## YOUR OBJECTIVE
What you should write out is every line from the one containing "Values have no" to the end of the data, exactly and with nothing else.

## DATA
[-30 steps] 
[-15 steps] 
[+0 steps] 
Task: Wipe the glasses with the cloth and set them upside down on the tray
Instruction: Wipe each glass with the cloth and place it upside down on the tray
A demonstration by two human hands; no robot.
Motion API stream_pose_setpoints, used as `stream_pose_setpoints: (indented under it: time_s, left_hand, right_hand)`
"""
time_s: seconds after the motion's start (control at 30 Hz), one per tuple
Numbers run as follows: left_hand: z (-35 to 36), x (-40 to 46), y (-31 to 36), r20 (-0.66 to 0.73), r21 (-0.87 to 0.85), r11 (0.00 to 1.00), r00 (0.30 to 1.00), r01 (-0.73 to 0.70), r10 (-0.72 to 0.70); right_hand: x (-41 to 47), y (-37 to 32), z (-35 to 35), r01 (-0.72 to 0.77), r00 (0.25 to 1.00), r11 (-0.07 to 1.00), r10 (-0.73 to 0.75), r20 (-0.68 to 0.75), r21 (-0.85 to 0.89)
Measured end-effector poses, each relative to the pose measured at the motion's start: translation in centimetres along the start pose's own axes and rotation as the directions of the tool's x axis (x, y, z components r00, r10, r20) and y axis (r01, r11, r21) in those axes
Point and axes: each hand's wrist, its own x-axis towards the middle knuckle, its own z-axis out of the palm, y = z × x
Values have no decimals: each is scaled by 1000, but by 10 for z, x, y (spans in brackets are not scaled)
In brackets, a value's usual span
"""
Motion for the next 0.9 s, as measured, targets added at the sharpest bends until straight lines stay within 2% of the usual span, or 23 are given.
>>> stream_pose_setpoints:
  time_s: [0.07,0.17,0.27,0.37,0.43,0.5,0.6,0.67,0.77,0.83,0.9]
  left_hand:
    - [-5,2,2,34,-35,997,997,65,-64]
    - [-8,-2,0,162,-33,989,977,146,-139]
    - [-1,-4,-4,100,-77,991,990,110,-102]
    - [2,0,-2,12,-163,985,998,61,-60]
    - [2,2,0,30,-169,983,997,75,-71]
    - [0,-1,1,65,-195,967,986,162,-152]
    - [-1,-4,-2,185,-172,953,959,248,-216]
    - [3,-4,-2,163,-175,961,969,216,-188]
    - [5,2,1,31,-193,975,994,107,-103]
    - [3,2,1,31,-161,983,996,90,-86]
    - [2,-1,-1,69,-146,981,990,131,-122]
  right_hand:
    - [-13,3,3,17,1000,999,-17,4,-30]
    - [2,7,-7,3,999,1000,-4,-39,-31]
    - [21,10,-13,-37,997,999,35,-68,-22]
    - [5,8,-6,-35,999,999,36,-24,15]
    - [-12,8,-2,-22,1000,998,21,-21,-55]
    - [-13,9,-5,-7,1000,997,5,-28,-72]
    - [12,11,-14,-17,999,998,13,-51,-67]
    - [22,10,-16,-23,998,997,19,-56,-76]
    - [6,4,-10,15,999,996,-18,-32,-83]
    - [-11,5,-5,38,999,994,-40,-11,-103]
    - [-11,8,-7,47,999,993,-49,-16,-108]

## RESPONSE BELOW
Values have no decimals: each is scaled by 1000, but by 10 for z, x, y (spans in brackets are not scaled)
In brackets, a value's usual span
"""
Motion for the next 0.9 s, as measured, targets added at the sharpest bends until straight lines stay within 2% of the usual span, or 23 are given.
>>> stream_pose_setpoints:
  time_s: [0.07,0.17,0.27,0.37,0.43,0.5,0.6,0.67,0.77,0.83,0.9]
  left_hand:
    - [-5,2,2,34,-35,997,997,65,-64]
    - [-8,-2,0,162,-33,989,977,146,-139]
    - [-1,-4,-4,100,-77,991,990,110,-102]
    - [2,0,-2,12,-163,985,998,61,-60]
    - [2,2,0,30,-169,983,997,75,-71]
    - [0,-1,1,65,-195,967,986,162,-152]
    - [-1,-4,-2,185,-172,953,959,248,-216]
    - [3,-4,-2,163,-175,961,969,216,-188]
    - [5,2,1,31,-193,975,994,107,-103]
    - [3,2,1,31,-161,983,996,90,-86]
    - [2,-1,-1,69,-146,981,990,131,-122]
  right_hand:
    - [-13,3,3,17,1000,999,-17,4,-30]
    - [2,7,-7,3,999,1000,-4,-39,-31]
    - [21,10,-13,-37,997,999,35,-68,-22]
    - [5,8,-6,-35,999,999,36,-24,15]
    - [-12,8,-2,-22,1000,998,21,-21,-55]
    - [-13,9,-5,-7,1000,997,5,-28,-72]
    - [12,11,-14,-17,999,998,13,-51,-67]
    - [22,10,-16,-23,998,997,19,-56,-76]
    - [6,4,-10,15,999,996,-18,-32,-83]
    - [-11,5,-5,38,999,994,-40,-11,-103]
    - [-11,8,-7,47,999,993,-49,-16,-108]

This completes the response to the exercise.